#### TASK OBJECTIVE:
With the listing in front of you, retype it exactly.

==== COLLECTED DATA

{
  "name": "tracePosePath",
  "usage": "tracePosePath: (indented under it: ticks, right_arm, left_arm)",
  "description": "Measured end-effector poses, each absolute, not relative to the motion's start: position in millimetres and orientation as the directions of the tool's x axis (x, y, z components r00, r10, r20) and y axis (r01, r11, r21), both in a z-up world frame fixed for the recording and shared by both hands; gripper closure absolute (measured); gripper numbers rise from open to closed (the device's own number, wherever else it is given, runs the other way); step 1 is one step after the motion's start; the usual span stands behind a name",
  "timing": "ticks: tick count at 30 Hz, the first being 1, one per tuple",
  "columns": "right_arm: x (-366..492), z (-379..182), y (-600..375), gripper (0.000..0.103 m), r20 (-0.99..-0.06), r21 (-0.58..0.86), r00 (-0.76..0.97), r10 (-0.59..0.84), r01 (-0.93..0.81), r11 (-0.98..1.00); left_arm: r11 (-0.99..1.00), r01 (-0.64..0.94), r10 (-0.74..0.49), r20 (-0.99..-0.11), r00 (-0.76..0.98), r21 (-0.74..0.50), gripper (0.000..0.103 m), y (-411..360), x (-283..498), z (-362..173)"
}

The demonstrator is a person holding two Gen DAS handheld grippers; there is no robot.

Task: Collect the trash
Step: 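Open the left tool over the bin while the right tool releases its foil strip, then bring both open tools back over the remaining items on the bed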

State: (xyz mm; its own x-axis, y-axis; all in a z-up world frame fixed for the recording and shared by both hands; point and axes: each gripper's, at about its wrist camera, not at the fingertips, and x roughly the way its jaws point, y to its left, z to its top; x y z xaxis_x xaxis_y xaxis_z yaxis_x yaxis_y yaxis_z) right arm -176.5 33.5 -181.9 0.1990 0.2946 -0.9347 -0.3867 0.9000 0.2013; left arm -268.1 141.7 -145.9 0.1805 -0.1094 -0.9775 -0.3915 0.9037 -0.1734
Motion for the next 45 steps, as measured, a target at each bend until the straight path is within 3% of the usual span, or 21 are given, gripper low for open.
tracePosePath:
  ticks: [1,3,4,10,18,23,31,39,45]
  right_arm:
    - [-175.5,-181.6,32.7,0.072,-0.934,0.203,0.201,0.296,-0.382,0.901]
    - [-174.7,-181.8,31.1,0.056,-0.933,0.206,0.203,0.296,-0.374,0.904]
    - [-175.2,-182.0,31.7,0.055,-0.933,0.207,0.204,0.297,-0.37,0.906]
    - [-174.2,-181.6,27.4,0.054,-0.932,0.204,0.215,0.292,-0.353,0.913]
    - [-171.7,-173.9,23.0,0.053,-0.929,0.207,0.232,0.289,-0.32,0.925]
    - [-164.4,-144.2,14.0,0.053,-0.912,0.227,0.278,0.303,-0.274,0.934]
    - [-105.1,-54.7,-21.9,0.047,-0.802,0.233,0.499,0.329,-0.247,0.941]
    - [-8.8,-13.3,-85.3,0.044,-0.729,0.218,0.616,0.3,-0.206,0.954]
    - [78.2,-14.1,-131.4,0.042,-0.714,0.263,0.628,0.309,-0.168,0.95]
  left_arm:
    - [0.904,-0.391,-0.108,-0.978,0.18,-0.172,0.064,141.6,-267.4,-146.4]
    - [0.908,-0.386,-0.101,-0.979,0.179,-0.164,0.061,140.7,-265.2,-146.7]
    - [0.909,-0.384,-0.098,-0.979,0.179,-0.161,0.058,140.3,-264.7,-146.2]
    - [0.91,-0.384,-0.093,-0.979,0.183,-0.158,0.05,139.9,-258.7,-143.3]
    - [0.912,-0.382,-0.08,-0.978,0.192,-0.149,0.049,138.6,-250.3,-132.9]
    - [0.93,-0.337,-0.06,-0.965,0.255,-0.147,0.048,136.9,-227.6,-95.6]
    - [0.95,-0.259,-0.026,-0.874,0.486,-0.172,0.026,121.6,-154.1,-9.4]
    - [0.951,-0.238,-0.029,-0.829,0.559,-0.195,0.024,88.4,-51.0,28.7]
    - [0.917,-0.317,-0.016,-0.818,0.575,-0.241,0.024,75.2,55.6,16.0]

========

#### PROBLEM SOLUTION:
{
  "name": "tracePosePath",
  "usage": "tracePosePath: (indented under it: ticks, right_arm, left_arm)",
  "description": "Measured end-effector poses, each absolute, not relative to the motion's start: position in millimetres and orientation as the directions of the tool's x axis (x, y, z components r00, r10, r20) and y axis (r01, r11, r21), both in a z-up world frame fixed for the recording and shared by both hands; gripper closure absolute (measured); gripper numbers rise from open to closed (the device's own number, wherever else it is given, runs the other way); step 1 is one step after the motion's start; the usual span stands behind a name",
  "timing": "ticks: tick count at 30 Hz, the first being 1, one per tuple",
  "columns": "right_arm: x (-366..492), z (-379..182), y (-600..375), gripper (0.000..0.103 m), r20 (-0.99..-0.06), r21 (-0.58..0.86), r00 (-0.76..0.97), r10 (-0.59..0.84), r01 (-0.93..0.81), r11 (-0.98..1.00); left_arm: r11 (-0.99..1.00), r01 (-0.64..0.94), r10 (-0.74..0.49), r20 (-0.99..-0.11), r00 (-0.76..0.98), r21 (-0.74..0.50), gripper (0.000..0.103 m), y (-411..360), x (-283..498), z (-362..173)"
}

The demonstrator is a person holding two Gen DAS handheld grippers; there is no robot.

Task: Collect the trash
Step: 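Open the left tool over the bin while the right tool releases its foil strip, then bring both open tools back over the remaining items on the bed
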
State: (xyz mm; its own x-axis, y-axis; all in a z-up world frame fixed for the recording and shared by both hands; point and axes: each gripper's, at about its wrist camera, not at the fingertips, and x roughly the way its jaws point, y to its left, z to its top; x y z xaxis_x xaxis_y xaxis_z yaxis_x yaxis_y yaxis_z) right arm -176.5 33.5 -181.9 0.1990 0.2946 -0.9347 -0.3867 0.9000 0.2013; left arm -268.1 141.7 -145.9 0.1805 -0.1094 -0.9775 -0.3915 0.9037 -0.1734
Motion for the next 45 steps, as measured, a target at each bend until the straight path is within 3% of the usual span, or 21 are given, gripper low for open.
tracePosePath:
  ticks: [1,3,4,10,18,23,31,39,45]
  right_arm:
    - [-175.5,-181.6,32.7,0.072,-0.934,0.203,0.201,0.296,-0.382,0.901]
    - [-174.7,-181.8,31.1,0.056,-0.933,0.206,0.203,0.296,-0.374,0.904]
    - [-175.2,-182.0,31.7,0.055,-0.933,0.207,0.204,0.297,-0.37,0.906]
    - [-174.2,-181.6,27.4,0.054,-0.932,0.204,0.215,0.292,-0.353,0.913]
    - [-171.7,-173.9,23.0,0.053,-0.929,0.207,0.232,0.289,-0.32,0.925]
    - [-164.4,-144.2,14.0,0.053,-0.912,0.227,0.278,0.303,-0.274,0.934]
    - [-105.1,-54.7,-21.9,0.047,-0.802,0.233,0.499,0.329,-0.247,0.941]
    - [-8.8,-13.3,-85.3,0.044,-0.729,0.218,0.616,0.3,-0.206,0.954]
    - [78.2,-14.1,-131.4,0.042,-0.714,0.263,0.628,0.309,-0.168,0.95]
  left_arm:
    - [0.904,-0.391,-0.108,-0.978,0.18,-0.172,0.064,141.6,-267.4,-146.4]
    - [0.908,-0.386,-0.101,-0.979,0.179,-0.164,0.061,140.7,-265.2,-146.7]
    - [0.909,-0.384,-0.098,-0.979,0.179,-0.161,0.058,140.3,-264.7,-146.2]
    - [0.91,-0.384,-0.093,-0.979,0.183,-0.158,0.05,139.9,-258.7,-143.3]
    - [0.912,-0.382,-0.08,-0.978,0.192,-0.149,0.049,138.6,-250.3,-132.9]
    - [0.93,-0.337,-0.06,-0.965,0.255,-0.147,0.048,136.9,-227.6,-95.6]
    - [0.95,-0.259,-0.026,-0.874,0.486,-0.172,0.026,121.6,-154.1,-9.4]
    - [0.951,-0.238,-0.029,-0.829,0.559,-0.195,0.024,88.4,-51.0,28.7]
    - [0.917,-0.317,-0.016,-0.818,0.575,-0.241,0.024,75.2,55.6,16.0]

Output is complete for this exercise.